== Segment start ==

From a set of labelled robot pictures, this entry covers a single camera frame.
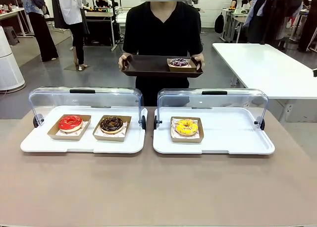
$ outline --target chocolate donut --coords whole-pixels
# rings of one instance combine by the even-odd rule
[[[109,116],[100,123],[104,133],[115,134],[123,128],[123,121],[119,117]]]
[[[188,61],[184,58],[174,58],[170,61],[170,64],[176,67],[184,67],[188,65]]]

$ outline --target person's right hand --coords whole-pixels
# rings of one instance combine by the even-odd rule
[[[122,70],[123,69],[123,63],[127,60],[127,58],[132,55],[129,53],[123,53],[123,55],[119,58],[119,69]]]

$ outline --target display case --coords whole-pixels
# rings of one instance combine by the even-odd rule
[[[148,112],[139,90],[41,87],[30,93],[29,101],[35,129],[21,143],[25,152],[136,153],[143,148]],[[52,138],[50,132],[65,115],[87,119],[89,126],[80,140]],[[128,127],[120,142],[96,138],[95,129],[105,116],[127,117]]]
[[[163,154],[272,154],[275,147],[264,132],[267,106],[268,97],[254,89],[162,90],[154,149]],[[175,142],[173,117],[200,120],[201,140]]]

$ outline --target black bag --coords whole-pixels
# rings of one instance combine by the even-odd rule
[[[224,26],[224,19],[222,13],[217,17],[216,21],[214,22],[214,30],[216,33],[221,34],[223,32]]]

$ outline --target white air purifier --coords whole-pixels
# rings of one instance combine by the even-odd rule
[[[0,93],[14,92],[25,87],[25,81],[0,26]]]

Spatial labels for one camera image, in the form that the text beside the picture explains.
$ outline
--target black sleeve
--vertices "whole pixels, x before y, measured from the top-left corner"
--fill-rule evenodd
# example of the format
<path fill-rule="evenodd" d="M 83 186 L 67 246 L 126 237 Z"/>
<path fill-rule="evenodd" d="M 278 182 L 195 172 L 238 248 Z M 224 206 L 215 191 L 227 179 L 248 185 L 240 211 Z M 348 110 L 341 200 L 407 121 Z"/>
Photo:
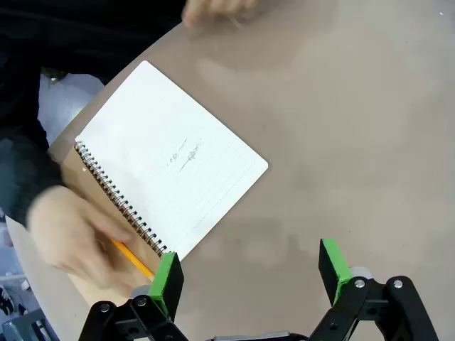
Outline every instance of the black sleeve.
<path fill-rule="evenodd" d="M 37 118 L 40 69 L 33 52 L 0 34 L 0 207 L 21 224 L 38 194 L 62 184 Z"/>

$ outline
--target spiral binding
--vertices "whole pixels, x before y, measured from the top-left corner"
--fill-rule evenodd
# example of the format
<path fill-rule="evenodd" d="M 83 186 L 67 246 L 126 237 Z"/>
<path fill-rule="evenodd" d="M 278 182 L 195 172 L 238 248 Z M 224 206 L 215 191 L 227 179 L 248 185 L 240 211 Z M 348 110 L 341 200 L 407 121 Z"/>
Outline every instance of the spiral binding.
<path fill-rule="evenodd" d="M 120 193 L 117 186 L 112 183 L 112 180 L 101 166 L 98 165 L 98 161 L 95 160 L 95 157 L 92 156 L 86 145 L 82 141 L 76 141 L 74 149 L 79 154 L 89 172 L 93 175 L 93 178 L 95 178 L 107 197 L 133 227 L 134 231 L 161 257 L 167 246 L 163 245 L 161 239 L 155 240 L 156 234 L 153 233 L 151 228 L 146 227 L 147 223 L 142 221 L 142 217 L 138 216 L 137 211 L 133 211 L 133 207 L 129 205 L 128 200 Z"/>

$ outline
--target orange pencil
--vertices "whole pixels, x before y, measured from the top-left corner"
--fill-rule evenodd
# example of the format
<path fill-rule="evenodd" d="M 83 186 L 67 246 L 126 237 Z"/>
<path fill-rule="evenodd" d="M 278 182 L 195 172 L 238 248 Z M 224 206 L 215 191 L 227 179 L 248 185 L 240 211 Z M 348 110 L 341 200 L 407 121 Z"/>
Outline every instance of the orange pencil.
<path fill-rule="evenodd" d="M 155 275 L 153 272 L 147 269 L 147 267 L 135 256 L 133 253 L 121 242 L 118 242 L 117 240 L 113 240 L 112 242 L 114 245 L 118 248 L 118 250 L 123 253 L 130 262 L 132 262 L 140 272 L 142 272 L 145 277 L 147 277 L 149 280 L 153 281 Z"/>

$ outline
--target green pad
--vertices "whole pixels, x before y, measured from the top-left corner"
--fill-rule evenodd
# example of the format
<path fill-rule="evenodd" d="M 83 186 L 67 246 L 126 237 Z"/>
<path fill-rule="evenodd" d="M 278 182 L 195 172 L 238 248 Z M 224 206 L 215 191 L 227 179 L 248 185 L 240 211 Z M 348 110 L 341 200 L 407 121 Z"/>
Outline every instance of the green pad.
<path fill-rule="evenodd" d="M 343 287 L 353 277 L 348 264 L 333 238 L 321 239 L 319 244 L 319 272 L 333 306 L 340 297 Z"/>
<path fill-rule="evenodd" d="M 183 272 L 175 252 L 163 255 L 158 272 L 150 287 L 149 296 L 172 321 L 176 317 L 183 288 Z"/>

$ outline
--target grey floor
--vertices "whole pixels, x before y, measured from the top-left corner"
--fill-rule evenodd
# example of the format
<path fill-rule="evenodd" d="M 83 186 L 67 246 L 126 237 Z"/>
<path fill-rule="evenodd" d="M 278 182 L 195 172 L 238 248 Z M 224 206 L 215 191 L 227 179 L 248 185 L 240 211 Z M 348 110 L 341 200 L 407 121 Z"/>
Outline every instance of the grey floor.
<path fill-rule="evenodd" d="M 104 85 L 89 75 L 67 75 L 59 82 L 52 82 L 41 75 L 40 81 L 40 110 L 38 118 L 47 132 L 48 142 L 51 144 L 71 120 L 96 96 Z M 7 274 L 22 274 L 20 262 L 13 247 L 7 246 L 2 230 L 6 225 L 0 223 L 0 276 Z M 26 307 L 28 311 L 39 308 L 32 290 L 22 291 L 22 281 L 8 281 L 2 283 L 15 303 Z M 0 311 L 0 325 L 15 318 L 18 314 L 5 316 Z"/>

== Segment end ==

**PROBLEM TO SOLVE:** Could the data above be repeated exactly, with every picture dropped?

**ANSWER TO THIS PROBLEM:**
From a set of labelled robot pictures, this entry covers a single camera frame.
$ outline --target chocolate donut --coords whole-pixels
# rings of one instance combine by the even-odd rule
[[[109,116],[100,123],[104,133],[115,134],[123,128],[123,121],[119,117]]]
[[[188,61],[184,58],[174,58],[170,61],[170,64],[176,67],[184,67],[188,65]]]

$ outline --target person's right hand --coords whole-pixels
# rings of one instance combine by the even-odd rule
[[[122,70],[123,69],[123,63],[127,60],[127,58],[132,55],[129,53],[123,53],[123,55],[119,58],[119,69]]]

$ outline --target display case --coords whole-pixels
# rings of one instance combine by the even-odd rule
[[[148,112],[139,90],[41,87],[30,93],[29,101],[35,129],[21,143],[25,152],[136,153],[143,148]],[[52,138],[50,132],[65,115],[87,119],[89,126],[80,140]],[[128,127],[120,142],[96,138],[95,129],[105,116],[127,117]]]
[[[163,154],[272,154],[275,147],[264,132],[267,106],[268,97],[254,89],[162,90],[154,149]],[[175,142],[173,117],[200,120],[201,140]]]

$ outline --target black bag --coords whole-pixels
# rings of one instance combine by the even-odd rule
[[[224,26],[224,19],[222,13],[217,17],[216,21],[214,22],[214,30],[216,33],[221,34],[223,32]]]

$ outline --target white air purifier --coords whole-pixels
# rings of one instance combine by the even-odd rule
[[[0,93],[14,92],[25,87],[25,81],[0,26]]]

Spatial labels for one camera image, in the form that the text beside the picture explains.
$ outline
--target black sleeve
--vertices "whole pixels, x before y, measured from the top-left corner"
--fill-rule evenodd
# example of the format
<path fill-rule="evenodd" d="M 83 186 L 67 246 L 126 237 Z"/>
<path fill-rule="evenodd" d="M 278 182 L 195 172 L 238 248 Z M 224 206 L 215 191 L 227 179 L 248 185 L 240 211 Z M 348 110 L 341 200 L 407 121 Z"/>
Photo:
Outline every instance of the black sleeve.
<path fill-rule="evenodd" d="M 37 118 L 40 69 L 33 52 L 0 34 L 0 207 L 21 224 L 38 194 L 62 184 Z"/>

$ outline
--target spiral binding
--vertices "whole pixels, x before y, measured from the top-left corner"
--fill-rule evenodd
# example of the format
<path fill-rule="evenodd" d="M 83 186 L 67 246 L 126 237 Z"/>
<path fill-rule="evenodd" d="M 278 182 L 195 172 L 238 248 Z M 224 206 L 215 191 L 227 179 L 248 185 L 240 211 Z M 348 110 L 341 200 L 407 121 Z"/>
Outline every instance of the spiral binding.
<path fill-rule="evenodd" d="M 120 193 L 117 186 L 112 183 L 112 180 L 101 166 L 98 165 L 98 161 L 95 160 L 95 157 L 92 156 L 86 145 L 82 141 L 76 141 L 74 149 L 79 154 L 89 172 L 93 175 L 93 178 L 95 178 L 107 197 L 133 227 L 134 231 L 161 257 L 167 246 L 163 245 L 161 239 L 155 240 L 156 234 L 153 233 L 151 228 L 146 227 L 147 223 L 142 221 L 142 217 L 138 216 L 137 211 L 133 211 L 133 207 L 129 205 L 128 200 Z"/>

$ outline
--target orange pencil
--vertices "whole pixels, x before y, measured from the top-left corner"
--fill-rule evenodd
# example of the format
<path fill-rule="evenodd" d="M 83 186 L 67 246 L 126 237 Z"/>
<path fill-rule="evenodd" d="M 278 182 L 195 172 L 238 248 Z M 224 206 L 215 191 L 227 179 L 248 185 L 240 211 Z M 348 110 L 341 200 L 407 121 Z"/>
Outline every instance of the orange pencil.
<path fill-rule="evenodd" d="M 155 275 L 153 272 L 147 269 L 147 267 L 135 256 L 133 253 L 121 242 L 118 242 L 117 240 L 113 240 L 112 242 L 114 245 L 118 248 L 118 250 L 123 253 L 130 262 L 132 262 L 140 272 L 142 272 L 145 277 L 147 277 L 149 280 L 153 281 Z"/>

$ outline
--target green pad
--vertices "whole pixels, x before y, measured from the top-left corner"
--fill-rule evenodd
# example of the format
<path fill-rule="evenodd" d="M 83 186 L 67 246 L 126 237 Z"/>
<path fill-rule="evenodd" d="M 278 182 L 195 172 L 238 248 Z M 224 206 L 215 191 L 227 179 L 248 185 L 240 211 Z M 348 110 L 341 200 L 407 121 Z"/>
Outline every instance of the green pad.
<path fill-rule="evenodd" d="M 343 287 L 353 277 L 348 264 L 333 238 L 321 239 L 319 244 L 319 272 L 333 306 L 340 297 Z"/>
<path fill-rule="evenodd" d="M 183 272 L 175 252 L 163 255 L 158 272 L 150 287 L 149 296 L 172 321 L 176 317 L 183 288 Z"/>

$ outline
--target grey floor
--vertices "whole pixels, x before y, measured from the top-left corner"
--fill-rule evenodd
# example of the format
<path fill-rule="evenodd" d="M 83 186 L 67 246 L 126 237 Z"/>
<path fill-rule="evenodd" d="M 278 182 L 195 172 L 238 248 Z M 224 206 L 215 191 L 227 179 L 248 185 L 240 211 Z M 348 110 L 341 200 L 407 121 Z"/>
Outline every instance of the grey floor.
<path fill-rule="evenodd" d="M 104 85 L 89 75 L 67 75 L 59 82 L 52 82 L 41 75 L 40 81 L 40 110 L 38 118 L 47 132 L 48 142 L 51 144 L 71 120 L 96 96 Z M 7 274 L 22 274 L 20 262 L 13 247 L 7 246 L 2 230 L 6 225 L 0 223 L 0 276 Z M 26 307 L 28 311 L 39 308 L 32 290 L 22 291 L 22 281 L 8 281 L 2 283 L 15 303 Z M 0 311 L 0 325 L 15 318 L 18 314 L 5 316 Z"/>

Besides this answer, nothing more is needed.